Outra necessidade, e como consequente corollario das considerações acima expostas, é a divisão das materias em um certo numero de cadeiras, conforme a primitiva organização dessas Escolas, a fim de se poder aproveitar as aptidões. Pela actual organização é preciso que o professor seja encyclopédico...38

O artigo 238 do Regulamento da Instrução (Decreto nº 218) define que a matrícula nas escolas complementares é gratuita e permitida apenas aos alunos que concluíram o curso da escola preliminar. Mais tarde, o Regimento Interno das Escolas Complementares (nos artigos 5º, 6º e 7º) fixou que os alunos deveriam apresentar o certificado de habilitação geral nos estudos preliminares. Na ausência desse certificado, os candidatos se submeteriam a um exame de habilitação, mediante arguição oral. Exigia-se, ainda, que os candidatos não padecessem de nenhuma doença contagiosa e que tivessem sido vacinados contra a varíola.
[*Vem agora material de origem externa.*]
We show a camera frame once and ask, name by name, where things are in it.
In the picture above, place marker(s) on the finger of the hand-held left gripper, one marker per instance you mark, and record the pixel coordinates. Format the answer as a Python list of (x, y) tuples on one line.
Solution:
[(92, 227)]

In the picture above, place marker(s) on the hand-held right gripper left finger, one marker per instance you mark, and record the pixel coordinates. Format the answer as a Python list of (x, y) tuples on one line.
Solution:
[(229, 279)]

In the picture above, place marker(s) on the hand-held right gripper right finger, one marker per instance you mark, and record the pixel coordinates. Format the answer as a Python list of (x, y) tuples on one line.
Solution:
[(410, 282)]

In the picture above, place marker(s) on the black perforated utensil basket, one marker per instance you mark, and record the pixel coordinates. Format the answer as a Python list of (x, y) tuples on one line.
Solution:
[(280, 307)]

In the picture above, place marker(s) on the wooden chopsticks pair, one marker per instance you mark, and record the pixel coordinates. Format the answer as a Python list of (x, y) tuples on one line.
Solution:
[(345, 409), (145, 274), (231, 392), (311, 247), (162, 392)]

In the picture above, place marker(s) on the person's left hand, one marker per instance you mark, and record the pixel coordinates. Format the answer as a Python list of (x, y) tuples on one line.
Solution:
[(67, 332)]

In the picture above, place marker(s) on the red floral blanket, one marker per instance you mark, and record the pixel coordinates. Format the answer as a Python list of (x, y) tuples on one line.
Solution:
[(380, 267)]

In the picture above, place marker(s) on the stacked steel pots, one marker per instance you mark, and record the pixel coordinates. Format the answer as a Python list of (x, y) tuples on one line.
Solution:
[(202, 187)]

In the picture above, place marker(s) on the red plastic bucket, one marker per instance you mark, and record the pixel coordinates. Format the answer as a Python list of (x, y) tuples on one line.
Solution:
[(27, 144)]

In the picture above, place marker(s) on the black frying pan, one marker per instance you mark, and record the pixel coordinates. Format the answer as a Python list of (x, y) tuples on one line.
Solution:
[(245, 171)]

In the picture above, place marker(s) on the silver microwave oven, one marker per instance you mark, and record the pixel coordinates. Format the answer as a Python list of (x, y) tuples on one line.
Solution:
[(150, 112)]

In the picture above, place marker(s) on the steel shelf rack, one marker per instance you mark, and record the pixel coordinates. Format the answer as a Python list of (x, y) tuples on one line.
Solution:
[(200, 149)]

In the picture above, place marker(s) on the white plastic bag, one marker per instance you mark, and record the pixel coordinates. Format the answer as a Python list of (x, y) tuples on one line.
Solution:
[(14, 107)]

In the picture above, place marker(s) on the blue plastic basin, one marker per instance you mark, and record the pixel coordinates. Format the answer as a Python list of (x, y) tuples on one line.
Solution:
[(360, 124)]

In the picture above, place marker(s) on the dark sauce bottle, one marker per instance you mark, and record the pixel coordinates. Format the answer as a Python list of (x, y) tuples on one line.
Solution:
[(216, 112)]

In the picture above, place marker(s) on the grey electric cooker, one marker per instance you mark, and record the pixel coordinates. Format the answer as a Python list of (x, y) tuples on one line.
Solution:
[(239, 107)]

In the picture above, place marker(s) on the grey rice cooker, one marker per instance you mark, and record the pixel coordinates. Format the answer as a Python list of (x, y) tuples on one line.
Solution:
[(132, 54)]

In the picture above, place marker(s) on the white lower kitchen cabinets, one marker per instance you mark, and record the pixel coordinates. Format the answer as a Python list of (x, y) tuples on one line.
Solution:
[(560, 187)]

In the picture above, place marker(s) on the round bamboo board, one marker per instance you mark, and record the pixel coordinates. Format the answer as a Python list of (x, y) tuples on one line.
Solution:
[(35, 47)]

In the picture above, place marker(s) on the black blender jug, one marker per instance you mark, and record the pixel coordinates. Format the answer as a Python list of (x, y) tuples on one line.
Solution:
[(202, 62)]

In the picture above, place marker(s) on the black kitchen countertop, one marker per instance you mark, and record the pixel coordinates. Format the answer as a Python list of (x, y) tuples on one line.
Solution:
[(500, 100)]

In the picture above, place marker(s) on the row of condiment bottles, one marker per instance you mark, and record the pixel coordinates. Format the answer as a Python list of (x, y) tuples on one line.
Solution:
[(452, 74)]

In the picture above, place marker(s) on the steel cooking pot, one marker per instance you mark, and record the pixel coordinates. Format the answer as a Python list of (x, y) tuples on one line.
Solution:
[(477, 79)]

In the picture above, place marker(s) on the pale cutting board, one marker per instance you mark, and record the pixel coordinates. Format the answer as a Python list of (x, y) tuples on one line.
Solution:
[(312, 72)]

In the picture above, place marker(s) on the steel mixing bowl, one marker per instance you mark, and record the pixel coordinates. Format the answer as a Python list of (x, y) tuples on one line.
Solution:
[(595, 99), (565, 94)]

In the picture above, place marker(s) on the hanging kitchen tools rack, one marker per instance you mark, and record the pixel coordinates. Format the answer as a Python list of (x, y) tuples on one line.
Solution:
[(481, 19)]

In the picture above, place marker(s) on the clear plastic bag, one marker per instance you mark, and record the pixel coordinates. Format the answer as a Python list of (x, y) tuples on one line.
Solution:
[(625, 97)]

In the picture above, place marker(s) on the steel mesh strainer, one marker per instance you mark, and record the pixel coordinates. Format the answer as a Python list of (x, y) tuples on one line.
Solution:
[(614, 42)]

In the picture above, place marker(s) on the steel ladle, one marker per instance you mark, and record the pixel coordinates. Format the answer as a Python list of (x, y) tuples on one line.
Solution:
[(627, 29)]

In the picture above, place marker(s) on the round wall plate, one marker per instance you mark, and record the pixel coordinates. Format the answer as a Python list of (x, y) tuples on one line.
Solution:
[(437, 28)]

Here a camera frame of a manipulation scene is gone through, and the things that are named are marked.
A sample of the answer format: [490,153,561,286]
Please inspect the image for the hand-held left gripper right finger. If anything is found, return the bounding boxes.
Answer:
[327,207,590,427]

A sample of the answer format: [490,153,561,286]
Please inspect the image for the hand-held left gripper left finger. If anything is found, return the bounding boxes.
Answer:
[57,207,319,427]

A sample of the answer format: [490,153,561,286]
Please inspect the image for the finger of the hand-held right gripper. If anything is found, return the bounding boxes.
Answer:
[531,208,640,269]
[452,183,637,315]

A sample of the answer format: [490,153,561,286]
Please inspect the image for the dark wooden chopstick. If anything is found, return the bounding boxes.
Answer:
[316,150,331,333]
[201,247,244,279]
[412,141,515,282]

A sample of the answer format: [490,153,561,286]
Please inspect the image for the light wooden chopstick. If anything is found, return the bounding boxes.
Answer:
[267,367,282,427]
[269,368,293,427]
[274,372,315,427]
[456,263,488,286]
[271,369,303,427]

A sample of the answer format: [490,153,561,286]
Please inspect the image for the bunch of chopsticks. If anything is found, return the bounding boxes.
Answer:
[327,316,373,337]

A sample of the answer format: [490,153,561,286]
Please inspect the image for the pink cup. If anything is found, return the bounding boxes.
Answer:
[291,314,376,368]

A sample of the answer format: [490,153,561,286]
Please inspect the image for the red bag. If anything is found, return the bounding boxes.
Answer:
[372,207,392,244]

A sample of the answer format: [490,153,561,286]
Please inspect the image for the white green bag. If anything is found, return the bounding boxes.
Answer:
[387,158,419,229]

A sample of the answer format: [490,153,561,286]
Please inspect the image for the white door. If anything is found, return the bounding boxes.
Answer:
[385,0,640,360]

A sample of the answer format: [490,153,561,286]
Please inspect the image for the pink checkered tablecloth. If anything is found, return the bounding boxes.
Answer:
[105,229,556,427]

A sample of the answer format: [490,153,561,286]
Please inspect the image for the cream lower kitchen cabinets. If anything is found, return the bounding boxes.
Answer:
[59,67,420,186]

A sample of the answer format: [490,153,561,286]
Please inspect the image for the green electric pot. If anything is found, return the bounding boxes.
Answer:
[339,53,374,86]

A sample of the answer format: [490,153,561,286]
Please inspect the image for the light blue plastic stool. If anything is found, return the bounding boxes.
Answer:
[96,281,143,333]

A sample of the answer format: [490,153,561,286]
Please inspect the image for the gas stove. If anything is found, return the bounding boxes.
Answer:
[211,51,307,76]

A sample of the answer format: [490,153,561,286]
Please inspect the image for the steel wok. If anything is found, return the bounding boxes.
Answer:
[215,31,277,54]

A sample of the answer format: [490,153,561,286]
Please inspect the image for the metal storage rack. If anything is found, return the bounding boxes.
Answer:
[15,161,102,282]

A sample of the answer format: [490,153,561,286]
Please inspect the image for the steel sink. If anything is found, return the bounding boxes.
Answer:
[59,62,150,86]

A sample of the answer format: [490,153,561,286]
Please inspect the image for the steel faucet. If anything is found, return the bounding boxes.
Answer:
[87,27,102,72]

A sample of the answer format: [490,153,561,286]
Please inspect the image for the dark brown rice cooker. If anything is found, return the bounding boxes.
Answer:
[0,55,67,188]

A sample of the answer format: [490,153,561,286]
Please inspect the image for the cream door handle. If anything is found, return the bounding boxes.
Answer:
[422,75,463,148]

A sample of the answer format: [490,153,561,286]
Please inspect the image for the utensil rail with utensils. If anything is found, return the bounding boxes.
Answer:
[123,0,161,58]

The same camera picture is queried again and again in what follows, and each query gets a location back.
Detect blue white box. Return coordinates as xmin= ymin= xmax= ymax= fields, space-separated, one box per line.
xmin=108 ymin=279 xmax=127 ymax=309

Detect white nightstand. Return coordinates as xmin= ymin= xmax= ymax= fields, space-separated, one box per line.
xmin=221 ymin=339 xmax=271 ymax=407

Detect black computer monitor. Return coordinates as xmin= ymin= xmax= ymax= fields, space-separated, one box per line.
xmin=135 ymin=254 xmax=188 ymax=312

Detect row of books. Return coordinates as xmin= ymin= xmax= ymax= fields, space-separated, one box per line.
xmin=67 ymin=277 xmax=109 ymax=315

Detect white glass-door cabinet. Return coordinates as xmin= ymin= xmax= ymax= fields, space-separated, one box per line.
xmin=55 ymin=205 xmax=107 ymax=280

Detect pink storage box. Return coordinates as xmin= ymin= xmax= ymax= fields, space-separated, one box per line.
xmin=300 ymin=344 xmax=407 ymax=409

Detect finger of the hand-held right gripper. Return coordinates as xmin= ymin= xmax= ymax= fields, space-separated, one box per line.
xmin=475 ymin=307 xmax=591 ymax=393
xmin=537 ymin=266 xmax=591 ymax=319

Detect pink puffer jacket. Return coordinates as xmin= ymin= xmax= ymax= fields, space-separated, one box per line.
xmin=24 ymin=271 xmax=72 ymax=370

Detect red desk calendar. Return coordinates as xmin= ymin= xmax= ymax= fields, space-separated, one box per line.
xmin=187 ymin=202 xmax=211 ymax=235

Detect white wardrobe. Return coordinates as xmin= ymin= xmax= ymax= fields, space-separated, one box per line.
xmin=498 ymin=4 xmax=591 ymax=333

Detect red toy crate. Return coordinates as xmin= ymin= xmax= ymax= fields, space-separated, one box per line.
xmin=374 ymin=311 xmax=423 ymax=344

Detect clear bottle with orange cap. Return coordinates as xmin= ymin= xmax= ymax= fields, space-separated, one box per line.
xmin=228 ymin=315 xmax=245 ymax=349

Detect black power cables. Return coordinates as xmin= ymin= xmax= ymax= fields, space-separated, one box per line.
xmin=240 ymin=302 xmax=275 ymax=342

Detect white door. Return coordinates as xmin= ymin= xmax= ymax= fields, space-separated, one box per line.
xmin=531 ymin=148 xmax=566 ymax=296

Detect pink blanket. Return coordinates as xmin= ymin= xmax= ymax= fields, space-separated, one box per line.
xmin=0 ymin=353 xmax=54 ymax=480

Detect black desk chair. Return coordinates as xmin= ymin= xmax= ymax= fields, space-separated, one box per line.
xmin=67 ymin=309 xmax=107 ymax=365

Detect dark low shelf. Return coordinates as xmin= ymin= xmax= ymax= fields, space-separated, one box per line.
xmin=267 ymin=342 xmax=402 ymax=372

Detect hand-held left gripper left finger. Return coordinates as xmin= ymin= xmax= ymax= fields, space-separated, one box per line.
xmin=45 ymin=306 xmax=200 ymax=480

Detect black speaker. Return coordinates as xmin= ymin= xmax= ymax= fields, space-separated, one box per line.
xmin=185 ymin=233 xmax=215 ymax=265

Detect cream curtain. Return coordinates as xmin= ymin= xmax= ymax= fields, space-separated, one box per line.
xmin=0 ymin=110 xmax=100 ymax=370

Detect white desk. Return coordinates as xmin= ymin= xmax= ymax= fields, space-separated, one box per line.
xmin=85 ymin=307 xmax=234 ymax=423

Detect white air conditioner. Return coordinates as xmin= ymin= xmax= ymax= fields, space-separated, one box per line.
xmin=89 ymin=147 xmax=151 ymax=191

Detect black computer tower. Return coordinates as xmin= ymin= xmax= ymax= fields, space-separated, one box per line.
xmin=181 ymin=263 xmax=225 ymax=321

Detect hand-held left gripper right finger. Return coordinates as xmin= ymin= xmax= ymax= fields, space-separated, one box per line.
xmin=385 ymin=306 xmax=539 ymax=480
Posteriormente, a Lei nº 861, de 12 de dezembro de 1902, estabeleceu que os alunos aprovados pelos cursos preliminares do Estado teriam preferência na matrícula. O critério de escolha passou a ser as médias obtidas no curso preliminar. A estes alunos era reservada 80% das vagas. As vagas restantes destinavam-se aos alunos pertencentes às outras modalidades de escola do Estado. A classificação se daria por meio de concurso que versava sobre o conteúdo do curso preliminar.

O grande desafio a que se propuseram os reformadores paulistas pode ser resumido nos seguintes pontos: estabelecer uma racionalização na administração da instrução pública, disseminar a instrução popular por meio de estabelecimentos públicos de ensino e uniformizar os métodos de ensino, adequando-os aos moldes da educação dos países hegemônicos. Deste modo, o Estado propôs uma organização hegemônica tendo por meta

uma nova conformação da sociedade, mantendo o controle ideológico da formação social e transferindo para a escola a função de detentora e propagadora dos valores republicanos.

Instaurada nos últimos anos do século XIX, e buscando romper com o passado, a Reforma do Ensino no Estado de São Paulo não conseguiu levar a termo o projeto inicial. A ideia de modernizar e uniformizar métodos pedagógicos e a organização estrutural das escolas mostrou-se mais complexa que o imaginado pelos republicanos paulistas.